Why don’t you just break my heart, dashboard
I heard Lorde’s “Royals” song twice today and it will now always remind me of Allegiant.
“As a fan you may have helped build the kingdom, but it is the author who reigns on high as queen.” - Kit Steinkellner, Book Riot
"We all know that it is possible for a book to become more than a book. Once a book (or series) becomes a phenomenon, the rules change. We don’t treat these books exactly like books anymore. They’re more royalty than literature, more living, breathing beings than inanimate objects. We see this happen with classics like Catcher in the Rye and Pride and Prejudice, and with recent fan favorites like aforementioned HP and HG. The fans that made the book the success know they are responsible for this success.
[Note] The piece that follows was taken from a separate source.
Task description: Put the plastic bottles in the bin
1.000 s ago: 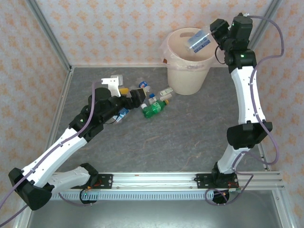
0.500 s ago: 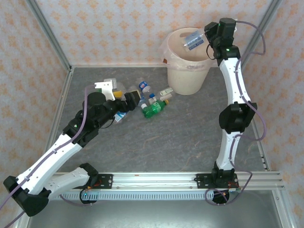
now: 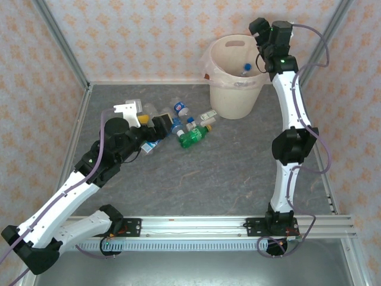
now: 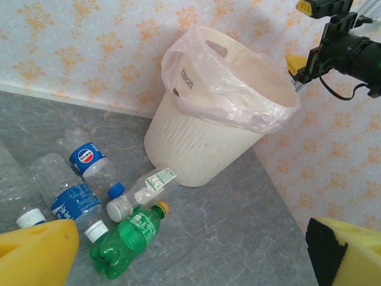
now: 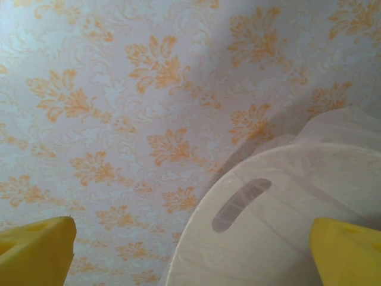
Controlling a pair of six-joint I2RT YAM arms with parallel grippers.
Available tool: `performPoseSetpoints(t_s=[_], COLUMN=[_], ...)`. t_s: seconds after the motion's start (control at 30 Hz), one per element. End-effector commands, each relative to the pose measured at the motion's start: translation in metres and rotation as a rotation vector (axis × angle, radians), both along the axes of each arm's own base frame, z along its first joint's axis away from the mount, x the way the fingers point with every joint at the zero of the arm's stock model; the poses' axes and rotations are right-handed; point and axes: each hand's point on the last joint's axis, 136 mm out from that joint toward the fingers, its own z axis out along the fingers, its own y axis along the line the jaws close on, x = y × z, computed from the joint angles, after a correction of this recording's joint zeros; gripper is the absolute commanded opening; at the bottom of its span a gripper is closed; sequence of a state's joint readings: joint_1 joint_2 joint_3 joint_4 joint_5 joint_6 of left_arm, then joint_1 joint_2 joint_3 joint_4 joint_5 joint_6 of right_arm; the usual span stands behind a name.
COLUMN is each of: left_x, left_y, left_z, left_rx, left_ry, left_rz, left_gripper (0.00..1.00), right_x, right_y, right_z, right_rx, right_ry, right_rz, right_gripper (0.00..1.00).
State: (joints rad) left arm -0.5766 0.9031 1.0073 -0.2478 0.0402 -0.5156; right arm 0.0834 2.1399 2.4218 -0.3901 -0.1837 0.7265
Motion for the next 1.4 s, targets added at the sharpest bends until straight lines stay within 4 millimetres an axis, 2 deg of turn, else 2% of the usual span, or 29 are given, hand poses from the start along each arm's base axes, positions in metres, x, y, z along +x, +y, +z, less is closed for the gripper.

So many stop seeing themselves as mere fans and begin to see themselves almost like a board of directors, shareholders in a company, people whose demands must be met. The problem is, their demands do not have to be met. They feel like partial owners, but they are really just readers. This discrepancy between perceived power and real power is jarring.
So the reaction is extreme. This is not just a reaction to a story not going the way readers hoped it would. This is a reaction to the realization that you are powerless in a community you have helped build from the ground up. The fan community is often such a democratic arena, fans can be lulled into a false sense of democracy, but at the end of the day, they don’t really have a vote. If an author has built an empire, she’s allowed to rule that empire as she sees fit. She’s not going to get that much pushback from publishers, nobody shuts the door on that much money. As a fan you may have helped build the kingdom, but it is the author who reigns on high as queen.”